The duo also advocated for continued exposure to private equity despite high prices and a crowded market. Pruit, who mainly works with foundation and endowment clients, suggested venture capital is “still a great place to look,” as well as private debt. Even defined contribution plans are trying to figure out ways to implement alternatives into their plans to overcome the low-return environment.
“The thing you have to remember with defined contribution and illiquid investments is that there’s a lot of back office things that have to happen,” said Snyder, VP and senior consultant at Cammack Retirement Group. “There’s $23tn in U.S. retirement assets, $8tn of which in defined contribution (DC) as of last count, and more and more is heading there … there is certainly an appetite and desire to move into that space.”
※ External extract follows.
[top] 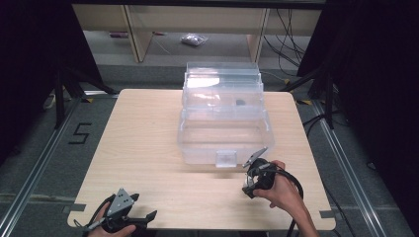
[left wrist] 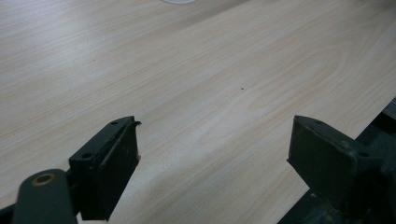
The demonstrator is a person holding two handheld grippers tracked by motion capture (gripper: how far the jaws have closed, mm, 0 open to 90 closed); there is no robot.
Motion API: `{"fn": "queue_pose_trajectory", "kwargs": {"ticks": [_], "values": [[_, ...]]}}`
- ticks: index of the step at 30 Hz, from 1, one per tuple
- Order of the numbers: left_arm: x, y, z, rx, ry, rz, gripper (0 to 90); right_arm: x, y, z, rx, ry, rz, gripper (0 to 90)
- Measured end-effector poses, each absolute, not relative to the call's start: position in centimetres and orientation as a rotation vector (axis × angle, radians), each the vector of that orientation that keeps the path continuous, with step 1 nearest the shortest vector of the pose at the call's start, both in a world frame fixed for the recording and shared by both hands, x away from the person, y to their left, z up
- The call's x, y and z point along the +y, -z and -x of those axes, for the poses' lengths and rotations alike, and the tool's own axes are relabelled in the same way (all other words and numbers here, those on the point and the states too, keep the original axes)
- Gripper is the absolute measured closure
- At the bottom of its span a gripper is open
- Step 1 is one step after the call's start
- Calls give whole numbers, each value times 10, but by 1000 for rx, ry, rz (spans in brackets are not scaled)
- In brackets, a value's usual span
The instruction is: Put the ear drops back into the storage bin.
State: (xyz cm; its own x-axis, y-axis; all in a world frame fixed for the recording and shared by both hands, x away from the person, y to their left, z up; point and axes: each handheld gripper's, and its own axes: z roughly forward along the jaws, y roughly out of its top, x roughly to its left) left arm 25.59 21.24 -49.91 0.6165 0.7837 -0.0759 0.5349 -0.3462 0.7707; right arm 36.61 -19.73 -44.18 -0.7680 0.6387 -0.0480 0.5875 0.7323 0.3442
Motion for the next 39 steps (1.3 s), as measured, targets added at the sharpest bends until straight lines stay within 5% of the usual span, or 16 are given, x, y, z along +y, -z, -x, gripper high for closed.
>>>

The uptick will not come only due to the asset class’s attractiveness but also the consolidation of defined benefit and defined contribution staffs at state treasuries. The DC expert Snyder, credited the confluence of ideas and desire to leverage advantages from one plan type to the other.
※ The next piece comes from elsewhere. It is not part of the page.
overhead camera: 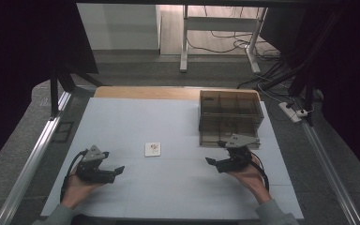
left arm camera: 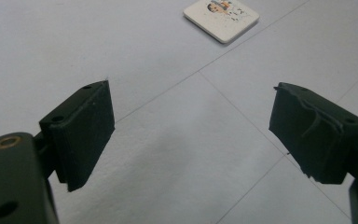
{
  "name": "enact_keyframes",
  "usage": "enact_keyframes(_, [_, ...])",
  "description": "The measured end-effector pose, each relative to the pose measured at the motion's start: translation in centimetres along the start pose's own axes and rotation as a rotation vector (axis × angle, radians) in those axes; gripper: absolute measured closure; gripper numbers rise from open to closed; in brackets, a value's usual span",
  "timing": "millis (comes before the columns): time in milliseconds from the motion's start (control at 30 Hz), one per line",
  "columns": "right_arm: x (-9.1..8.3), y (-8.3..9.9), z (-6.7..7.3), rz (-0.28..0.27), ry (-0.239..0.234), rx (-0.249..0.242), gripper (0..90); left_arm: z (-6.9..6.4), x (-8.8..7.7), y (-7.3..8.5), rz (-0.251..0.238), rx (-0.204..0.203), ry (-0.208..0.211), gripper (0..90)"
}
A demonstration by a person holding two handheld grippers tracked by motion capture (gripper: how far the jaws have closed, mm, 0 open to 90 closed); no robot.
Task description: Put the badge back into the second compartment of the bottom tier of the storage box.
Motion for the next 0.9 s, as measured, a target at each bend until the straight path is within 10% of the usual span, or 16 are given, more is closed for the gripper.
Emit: enact_keyframes(900, [5.1,-4.0,1.6,0.026,-0.070,-0.085,20.1,0.0,-0.3,0.3,-0.001,-0.004,-0.009,13.8])
Point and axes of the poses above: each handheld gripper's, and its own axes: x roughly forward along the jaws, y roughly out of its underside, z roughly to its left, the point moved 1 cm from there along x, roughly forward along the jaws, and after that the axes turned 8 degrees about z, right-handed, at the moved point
The two consultants differed in manager recruitment styles, as Snyder’s firm issues requests for proposals while Pruit’s does not. Pruit credited Mercer’s immense research staff for the consultant’s lack of reliance on RFPs, and added that reaching out directly to its 140 global researchers with fresh ideas is the best way for asset managers to get their pitches through.
“We are interested in learning about things that are unique, we are going to have less time for traditional well diversified equity strategies,” said Pruit. “The more we can figure out what the edge is in terms of the strategy, the more we can figure out how it might fit in the overall portfolio, and is something that’s not just delivering a little more expensive beta.”
The duo both said they look beyond performance when making manager selections. Snyder emphasized it’s a “people business” and recommended portfolio teams do most of the talking at finalist presentations to give plan sponsors a better idea of how they will work together effectively. Pruit said he doesn’t want his clients to be late on the curve, and would rather pick a manger with poor numbers that has a track record and outlines how it will help investors succeed.
Still, behind relationships and anecdotal evidence, data fuels plan sponsors’ decision making.
“I think with services like Fundmap, data is incredibly important,” said Snyder. “It allows us to tactically send out communication and education materials to help educate and drive results. Likewise, our investment research team needs data points in order to help drive investment decisions and recommendations.”